● WORK TO COMPLETE: Every line that includes the word "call" needs to be copied from the listing.

● DATA EXTRACT:
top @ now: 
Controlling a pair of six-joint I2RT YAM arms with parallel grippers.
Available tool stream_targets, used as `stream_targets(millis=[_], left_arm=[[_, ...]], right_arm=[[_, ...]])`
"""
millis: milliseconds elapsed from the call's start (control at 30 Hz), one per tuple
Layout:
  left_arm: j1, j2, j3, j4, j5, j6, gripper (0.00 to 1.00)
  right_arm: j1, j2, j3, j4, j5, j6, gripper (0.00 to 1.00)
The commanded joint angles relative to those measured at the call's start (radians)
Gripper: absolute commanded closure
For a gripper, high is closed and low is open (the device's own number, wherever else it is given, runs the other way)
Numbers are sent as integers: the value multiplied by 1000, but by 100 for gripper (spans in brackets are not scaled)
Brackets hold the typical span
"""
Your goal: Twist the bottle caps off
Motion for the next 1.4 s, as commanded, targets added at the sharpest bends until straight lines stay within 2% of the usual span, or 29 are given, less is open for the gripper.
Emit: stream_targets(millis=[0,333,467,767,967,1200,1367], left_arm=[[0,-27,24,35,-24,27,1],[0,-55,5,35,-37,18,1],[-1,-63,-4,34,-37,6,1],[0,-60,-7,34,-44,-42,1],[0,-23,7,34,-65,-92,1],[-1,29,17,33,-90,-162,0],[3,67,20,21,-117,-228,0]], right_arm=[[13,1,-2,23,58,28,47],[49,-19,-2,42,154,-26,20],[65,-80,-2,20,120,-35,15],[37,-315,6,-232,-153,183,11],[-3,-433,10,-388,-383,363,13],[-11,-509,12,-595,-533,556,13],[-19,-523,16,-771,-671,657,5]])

● RESULT FOR THIS TASK:
millis: milliseconds elapsed from the call's start (control at 30 Hz), one per tuple
The commanded joint angles relative to those measured at the call's start (radians)

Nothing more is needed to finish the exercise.